Options for drug rehab centers includes: residential treatment centers (RTC), partial hospitalization programs (PHP), and intensive outpatient programs (IOP). Unlike PHP and IOP, RTC requires patients remain in the facility over night. RTC offers a highly structured and supervised environment, where the patient meets routinely with a psychologist, doctor and attends group therapy sessions. Group sessions differ in material and approaches depending on the specific focus; for instance, there CBT for those struggling with anxiety and obsessions, and Christian Therapy for those needing spiritual guidance and support. RTC is especially advised for those who had to be hospitalized for the detoxing process. Typically, the program lasts anywhere from three to six months.

Comparatively, in PHP and IOP, patients return home in the evening. PHP operates five days a week for six hours a day, and IOP runs three days a week for three hours a day. Both programs offer similar services as RTC, and has reportedly been just as effective as residential treatment. Another difference is the less amount of one-on-one therapy and doctor sessions (which is mostly due to less time). Usually, length of stay depends on the patient’s progress. Many can choose to go longer than they planned on, depending on how strong they feel at the moment to live completely on their own.

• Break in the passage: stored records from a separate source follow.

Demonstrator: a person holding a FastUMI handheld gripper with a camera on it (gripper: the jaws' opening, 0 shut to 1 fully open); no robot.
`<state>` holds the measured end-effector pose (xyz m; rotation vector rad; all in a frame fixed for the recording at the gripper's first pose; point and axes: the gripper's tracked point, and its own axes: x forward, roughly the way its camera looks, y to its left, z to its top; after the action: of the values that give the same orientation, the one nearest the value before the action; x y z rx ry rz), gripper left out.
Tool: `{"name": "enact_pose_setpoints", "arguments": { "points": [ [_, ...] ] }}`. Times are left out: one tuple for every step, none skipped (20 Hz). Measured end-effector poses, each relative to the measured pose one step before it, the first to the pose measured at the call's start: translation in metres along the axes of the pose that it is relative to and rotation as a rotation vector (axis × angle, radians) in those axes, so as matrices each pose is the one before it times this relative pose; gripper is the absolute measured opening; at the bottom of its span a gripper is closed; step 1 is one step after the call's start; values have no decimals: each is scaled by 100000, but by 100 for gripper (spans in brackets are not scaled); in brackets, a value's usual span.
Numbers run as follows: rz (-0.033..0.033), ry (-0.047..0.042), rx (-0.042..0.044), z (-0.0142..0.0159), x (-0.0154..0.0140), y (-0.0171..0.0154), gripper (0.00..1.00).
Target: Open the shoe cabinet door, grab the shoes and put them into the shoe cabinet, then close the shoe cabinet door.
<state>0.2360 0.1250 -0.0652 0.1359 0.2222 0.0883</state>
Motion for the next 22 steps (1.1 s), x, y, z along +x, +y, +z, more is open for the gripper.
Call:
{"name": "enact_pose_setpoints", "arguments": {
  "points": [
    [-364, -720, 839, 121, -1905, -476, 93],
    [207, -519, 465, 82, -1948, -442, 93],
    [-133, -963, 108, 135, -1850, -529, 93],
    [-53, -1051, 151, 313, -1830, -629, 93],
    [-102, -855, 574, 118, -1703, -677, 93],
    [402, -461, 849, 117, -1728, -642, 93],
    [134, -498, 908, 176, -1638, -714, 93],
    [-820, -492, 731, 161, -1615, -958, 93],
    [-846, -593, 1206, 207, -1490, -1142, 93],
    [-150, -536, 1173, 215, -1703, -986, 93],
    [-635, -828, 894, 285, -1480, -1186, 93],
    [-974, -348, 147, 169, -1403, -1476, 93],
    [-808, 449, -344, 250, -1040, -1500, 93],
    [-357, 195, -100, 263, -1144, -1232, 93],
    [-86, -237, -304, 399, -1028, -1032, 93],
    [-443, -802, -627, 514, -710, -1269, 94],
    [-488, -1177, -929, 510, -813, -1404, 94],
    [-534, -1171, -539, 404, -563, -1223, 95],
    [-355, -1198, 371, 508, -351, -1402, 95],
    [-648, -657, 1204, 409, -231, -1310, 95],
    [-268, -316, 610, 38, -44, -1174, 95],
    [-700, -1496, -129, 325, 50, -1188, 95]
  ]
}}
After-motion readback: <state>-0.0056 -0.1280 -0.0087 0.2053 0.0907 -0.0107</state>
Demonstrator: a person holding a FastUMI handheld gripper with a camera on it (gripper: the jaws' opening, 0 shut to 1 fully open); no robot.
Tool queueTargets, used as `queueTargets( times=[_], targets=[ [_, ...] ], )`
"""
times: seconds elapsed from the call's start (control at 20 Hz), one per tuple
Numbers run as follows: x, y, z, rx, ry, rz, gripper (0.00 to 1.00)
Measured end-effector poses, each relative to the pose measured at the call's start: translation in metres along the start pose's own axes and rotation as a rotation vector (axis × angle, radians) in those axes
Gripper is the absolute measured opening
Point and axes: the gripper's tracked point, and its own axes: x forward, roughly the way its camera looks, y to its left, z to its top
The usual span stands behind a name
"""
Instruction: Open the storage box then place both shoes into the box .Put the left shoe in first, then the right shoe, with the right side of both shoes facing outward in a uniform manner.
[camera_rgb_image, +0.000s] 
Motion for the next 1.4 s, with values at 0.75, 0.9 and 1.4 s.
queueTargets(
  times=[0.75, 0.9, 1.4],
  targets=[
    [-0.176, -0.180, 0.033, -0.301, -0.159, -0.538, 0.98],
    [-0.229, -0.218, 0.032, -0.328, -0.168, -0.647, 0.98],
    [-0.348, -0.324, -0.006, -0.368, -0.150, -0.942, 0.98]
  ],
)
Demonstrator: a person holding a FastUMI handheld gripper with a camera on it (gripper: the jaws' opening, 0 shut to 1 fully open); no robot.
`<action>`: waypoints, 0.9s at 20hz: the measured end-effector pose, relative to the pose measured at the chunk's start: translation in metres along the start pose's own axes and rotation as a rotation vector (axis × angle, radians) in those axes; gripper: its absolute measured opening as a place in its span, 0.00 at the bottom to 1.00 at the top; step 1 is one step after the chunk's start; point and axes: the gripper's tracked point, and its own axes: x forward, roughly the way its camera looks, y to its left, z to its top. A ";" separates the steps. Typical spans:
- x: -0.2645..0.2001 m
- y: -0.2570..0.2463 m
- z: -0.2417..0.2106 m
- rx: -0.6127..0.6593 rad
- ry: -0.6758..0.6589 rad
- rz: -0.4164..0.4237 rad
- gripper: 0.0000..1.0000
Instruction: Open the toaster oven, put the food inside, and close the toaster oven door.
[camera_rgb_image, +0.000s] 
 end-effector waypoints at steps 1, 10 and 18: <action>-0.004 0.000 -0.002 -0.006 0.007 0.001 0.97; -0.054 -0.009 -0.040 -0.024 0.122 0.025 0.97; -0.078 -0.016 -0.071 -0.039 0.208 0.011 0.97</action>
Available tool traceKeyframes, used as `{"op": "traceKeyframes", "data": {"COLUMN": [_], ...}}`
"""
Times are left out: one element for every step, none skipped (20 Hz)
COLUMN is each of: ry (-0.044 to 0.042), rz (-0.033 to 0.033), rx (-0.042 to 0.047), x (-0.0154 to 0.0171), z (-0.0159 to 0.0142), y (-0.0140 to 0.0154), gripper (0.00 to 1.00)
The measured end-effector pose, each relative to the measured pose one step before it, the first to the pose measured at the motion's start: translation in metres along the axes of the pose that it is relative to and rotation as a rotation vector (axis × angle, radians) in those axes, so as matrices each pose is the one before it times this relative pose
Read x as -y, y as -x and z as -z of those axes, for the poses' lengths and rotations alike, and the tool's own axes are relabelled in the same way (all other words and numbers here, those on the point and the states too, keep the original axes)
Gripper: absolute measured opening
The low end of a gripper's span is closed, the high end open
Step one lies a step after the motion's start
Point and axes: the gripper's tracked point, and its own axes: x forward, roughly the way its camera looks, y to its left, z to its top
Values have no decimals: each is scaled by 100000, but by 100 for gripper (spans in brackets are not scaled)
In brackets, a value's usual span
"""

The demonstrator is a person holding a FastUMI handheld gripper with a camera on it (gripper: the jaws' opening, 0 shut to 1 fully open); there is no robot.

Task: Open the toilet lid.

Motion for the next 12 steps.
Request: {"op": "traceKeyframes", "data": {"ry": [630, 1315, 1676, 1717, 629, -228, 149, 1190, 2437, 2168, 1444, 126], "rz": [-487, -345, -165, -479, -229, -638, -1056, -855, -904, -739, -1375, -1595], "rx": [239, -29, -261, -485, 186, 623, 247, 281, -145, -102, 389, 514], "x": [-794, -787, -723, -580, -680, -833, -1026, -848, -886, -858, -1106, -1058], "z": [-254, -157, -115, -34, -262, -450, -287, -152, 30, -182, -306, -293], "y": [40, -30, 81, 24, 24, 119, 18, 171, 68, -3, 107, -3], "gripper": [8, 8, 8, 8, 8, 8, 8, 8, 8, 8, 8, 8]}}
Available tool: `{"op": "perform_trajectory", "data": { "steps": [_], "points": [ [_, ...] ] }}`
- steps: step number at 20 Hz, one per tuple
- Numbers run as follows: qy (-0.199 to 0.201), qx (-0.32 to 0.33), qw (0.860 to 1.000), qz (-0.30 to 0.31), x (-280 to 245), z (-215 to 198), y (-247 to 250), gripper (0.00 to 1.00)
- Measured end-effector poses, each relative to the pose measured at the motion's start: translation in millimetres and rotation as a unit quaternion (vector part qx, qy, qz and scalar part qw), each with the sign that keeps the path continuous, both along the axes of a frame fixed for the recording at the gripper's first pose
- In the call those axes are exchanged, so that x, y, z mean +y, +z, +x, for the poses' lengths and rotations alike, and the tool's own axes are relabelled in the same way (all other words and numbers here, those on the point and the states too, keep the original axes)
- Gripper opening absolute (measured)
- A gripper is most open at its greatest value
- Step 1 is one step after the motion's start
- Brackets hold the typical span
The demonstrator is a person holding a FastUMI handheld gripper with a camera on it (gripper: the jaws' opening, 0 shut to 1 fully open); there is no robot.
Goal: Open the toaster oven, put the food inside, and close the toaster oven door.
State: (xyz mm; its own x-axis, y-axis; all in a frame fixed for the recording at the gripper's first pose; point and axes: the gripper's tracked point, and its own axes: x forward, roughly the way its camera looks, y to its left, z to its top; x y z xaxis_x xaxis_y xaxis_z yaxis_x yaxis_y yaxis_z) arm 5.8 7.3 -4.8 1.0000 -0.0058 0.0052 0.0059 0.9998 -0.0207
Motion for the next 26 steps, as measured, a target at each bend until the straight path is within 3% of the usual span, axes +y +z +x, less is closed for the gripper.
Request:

Should I choose inpatient or outpatient?

What is AfterCare?

AfterCare should follow a month or two after completing RTC, PHP, or IOP. This step is essential in maintaining sobriety. By checking in with a staff-member in the program, the individual can stay accountable. Since the road to recovery is an ongoing life-long process, speaking with others should occur frequently. By having a long-term support-team, the individual will be more likely to continue their journey. This step does not involve too much effort, it’s just a series of scheduled check-ins either in-person or sometimes over the phone.

What happens after discharge?

Should I Move Into a Sober Living Home?

For some, moving into a sober living home works extremely well. One key to success comes from living among others with similar struggles—as they say, “There’s strength in numbers”. Before entering, however, each person must fully rid of toxins through detoxing. In the house’s program, by communicating with others during group meetings, such as Alcoholics Anonymous and/or drug therapy, there’s an important open dialogue taking place. Additionally, because illicit substances and alcohol cannot enter the house, there’s no direct triggers. Typically, the average length of stay lasts for six months; and during this time, roommates must complete tasks such as cleaning the kitchen, bathroom, and keeping organized. Some sober living homes offer volunteer opportunities, such as driving the group’s vehicle to pick up groceries. Notably, there are curfew-rules during this time, but as time progresses, the individual will gain more privileges and freedom to leave the house more often (once there’s trust built).